In "New Path" I criticized liberation theologian Dorothee Soelle for slighting the joy of strawberries. This was not because she disdained the senses -- she loved the sea, clouds, candles -- but rather, I believe, because she was enraptured by the universal and its symbols. Strawberries, however, symbolize the particular in its amazing diversity. Some of us prefer strawberries to grapes; others, like myself, usually prefer grapes. Vive la difference!
When I was
diagnosed with Alzheimer’s in 1998, Viktor Frankl inspired me to try to be “worthy of my suffering.” Frankl in addition wrote powerfully about the meaning of life when one is
not suffering:
“Sometimes life demands of us the realization of creative values; at
other times we feel it necessary to turn to the category of experiential
values. At one time we are called upon, as it were, to enrich the world by
our actions, another time to enrich ourselves by our experiences. Sometimes
the demands of the hour may be fulfilled by an act, at another time by our
surrendering to the glory of an experience. Man can be ‘obligated’ to
experience joy. In this sense a person sitting in a streetcar who has the
opportunity to watch a wonderful sunset, or to breathe in the rich scent of
flowering acacias, and who instead goes on reading his newspaper, could at
such a moment be accused of being negligent toward his obligations.”

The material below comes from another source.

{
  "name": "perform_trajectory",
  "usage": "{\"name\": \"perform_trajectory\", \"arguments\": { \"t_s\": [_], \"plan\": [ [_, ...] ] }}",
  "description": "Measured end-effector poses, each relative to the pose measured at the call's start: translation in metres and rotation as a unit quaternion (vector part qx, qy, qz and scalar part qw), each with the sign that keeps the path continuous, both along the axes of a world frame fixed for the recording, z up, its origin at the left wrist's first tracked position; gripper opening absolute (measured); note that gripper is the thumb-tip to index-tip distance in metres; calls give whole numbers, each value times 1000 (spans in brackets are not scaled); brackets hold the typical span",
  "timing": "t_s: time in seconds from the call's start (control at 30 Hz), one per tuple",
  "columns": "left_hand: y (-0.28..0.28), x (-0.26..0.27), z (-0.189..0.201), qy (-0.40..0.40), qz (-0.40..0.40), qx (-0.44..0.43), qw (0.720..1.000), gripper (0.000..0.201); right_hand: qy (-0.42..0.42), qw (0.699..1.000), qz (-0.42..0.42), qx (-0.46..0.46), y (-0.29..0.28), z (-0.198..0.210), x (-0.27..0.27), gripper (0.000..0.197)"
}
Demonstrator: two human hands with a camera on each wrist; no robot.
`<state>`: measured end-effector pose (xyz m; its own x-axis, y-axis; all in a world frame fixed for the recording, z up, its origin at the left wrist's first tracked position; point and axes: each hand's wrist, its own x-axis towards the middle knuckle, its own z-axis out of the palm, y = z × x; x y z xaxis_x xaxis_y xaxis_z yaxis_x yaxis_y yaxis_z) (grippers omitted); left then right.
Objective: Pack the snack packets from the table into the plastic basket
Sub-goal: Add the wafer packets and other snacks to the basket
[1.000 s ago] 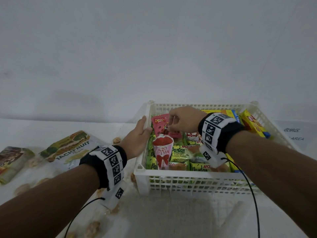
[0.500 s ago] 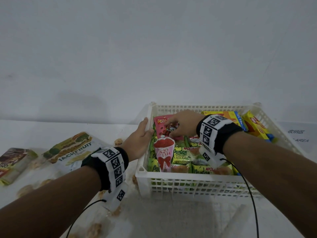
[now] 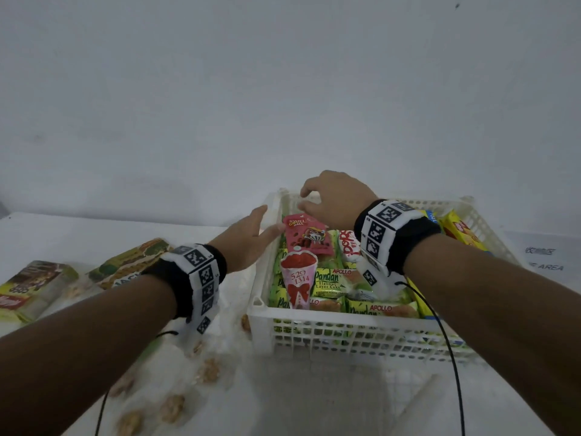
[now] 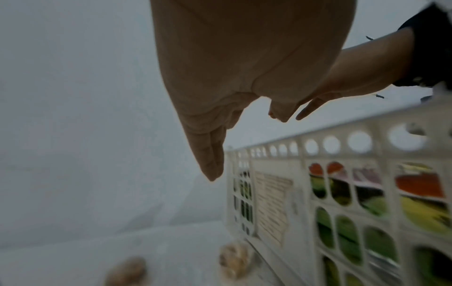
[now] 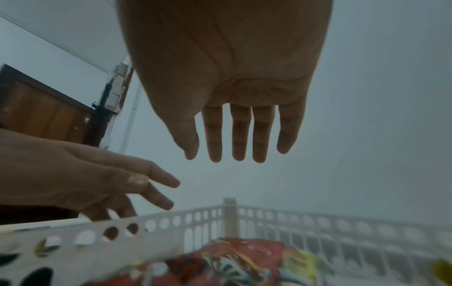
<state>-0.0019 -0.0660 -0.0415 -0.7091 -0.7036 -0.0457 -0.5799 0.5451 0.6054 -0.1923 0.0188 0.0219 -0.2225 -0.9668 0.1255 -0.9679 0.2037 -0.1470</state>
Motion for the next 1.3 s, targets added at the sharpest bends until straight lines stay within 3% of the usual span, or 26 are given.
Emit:
{"name": "perform_trajectory", "arguments": {
  "t_s": [0.1,0.23,0.5,0.7,0.87,1.03,1.17,1.3],
  "plan": [
    [-10,17,15,-54,12,-109,992,75,-3,1000,20,-23,-3,8,18,33],
    [-15,51,29,-106,18,-193,975,59,12,997,56,-42,-9,20,48,34],
    [-32,141,25,-91,9,-224,970,35,28,991,86,-96,-27,37,146,30],
    [-48,230,-2,-58,-65,-234,968,31,7,992,71,-101,-37,27,234,21],
    [-47,296,-30,-63,-106,-228,966,23,14,998,58,18,-34,-24,294,21],
    [-38,331,-64,-95,-147,-163,971,21,-10,979,47,200,-16,-80,327,37],
    [-34,335,-87,-122,-169,-125,970,42,-69,959,55,271,8,-107,329,70],
    [-32,329,-97,-142,-169,-116,968,39,-96,951,64,285,20,-123,323,95]
  ]
}}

D. H. Lawrence wrote a beautiful poem on this subject:
When the ripe fruit falls
its sweetness distils and trickles away into
the veins of the earth.
When fulfilled people die
the essential oil of their experience enters
the veins of living space, and adds a glisten
to the atom, to the body of immortal chaos.
For space is alive
and it stirs like a swan
whose feathers glisten
silky with oil of distilled experience.